In case we haven’t got the message, Armansky tells us she reminds him of his daughter. Some editing would ease the queasiness, but you can see why it made a film.

There's a brief and unlikely love tryst in Chapter three. Blomkvist's mistress is a married woman with a tolerant husband.It’s page 82, the end of Chapter four before we get to the start. Blomkvist is asked by Henrik Vangler, head of a business empire, to find out why his granddaughter was murdered. He’s the same old man who was receiving the flowers in the prologue and whose family tree is on the first page.

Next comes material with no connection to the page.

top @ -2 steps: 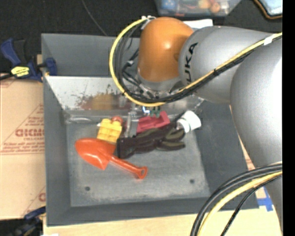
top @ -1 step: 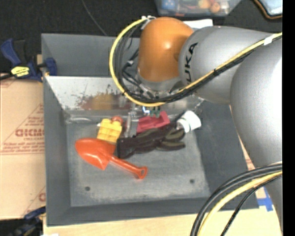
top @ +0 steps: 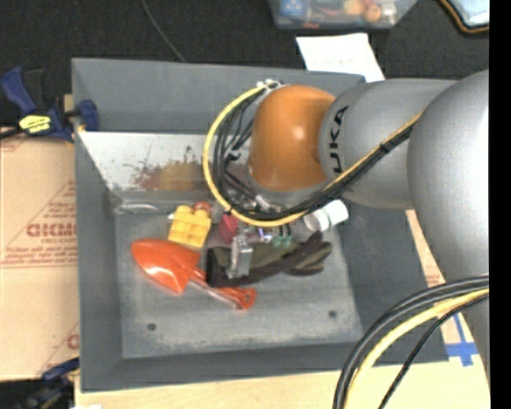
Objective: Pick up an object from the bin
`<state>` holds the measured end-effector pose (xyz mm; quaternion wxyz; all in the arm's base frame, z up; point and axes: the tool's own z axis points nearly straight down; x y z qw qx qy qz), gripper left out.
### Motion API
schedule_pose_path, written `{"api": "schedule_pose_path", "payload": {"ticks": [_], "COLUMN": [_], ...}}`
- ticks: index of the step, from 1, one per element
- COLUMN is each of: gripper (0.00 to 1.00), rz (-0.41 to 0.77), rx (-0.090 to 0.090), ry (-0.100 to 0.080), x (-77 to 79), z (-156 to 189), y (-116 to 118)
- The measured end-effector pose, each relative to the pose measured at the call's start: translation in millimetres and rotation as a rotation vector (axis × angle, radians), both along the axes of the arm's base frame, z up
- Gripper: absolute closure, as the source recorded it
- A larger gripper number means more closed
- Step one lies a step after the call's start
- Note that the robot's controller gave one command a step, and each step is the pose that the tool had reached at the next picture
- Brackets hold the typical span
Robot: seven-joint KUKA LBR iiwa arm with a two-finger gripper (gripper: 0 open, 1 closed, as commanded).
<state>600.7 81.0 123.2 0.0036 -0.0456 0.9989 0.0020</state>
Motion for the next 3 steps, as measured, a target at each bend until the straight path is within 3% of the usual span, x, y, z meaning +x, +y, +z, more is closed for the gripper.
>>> {"api": "schedule_pose_path", "payload": {"ticks": [1,2,3], "gripper": [0.00,0.00,0.00], "rz": [0.005,0.211,0.010], "rx": [-0.001,-0.001,0.001], "ry": [0.000,-0.005,-0.012], "x": [-0.1,27.4,-4.4], "z": [0.3,-51.9,6.9], "y": [1.0,17.2,-2.7]}}
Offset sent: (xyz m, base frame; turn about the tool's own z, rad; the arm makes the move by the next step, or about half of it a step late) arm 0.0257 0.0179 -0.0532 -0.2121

For readers who can overlook the slick, cliché-ridden journalistic writing,
care about male characters who are ideal candidates for a Swedish version of BBC Radio 4 and don’t feel offended by a size zero bolshie heroine who only has a job because her boss is a paedo, this is an ideal read.

For me, if there’s a connection with dragons, I’m only going to find out from the film.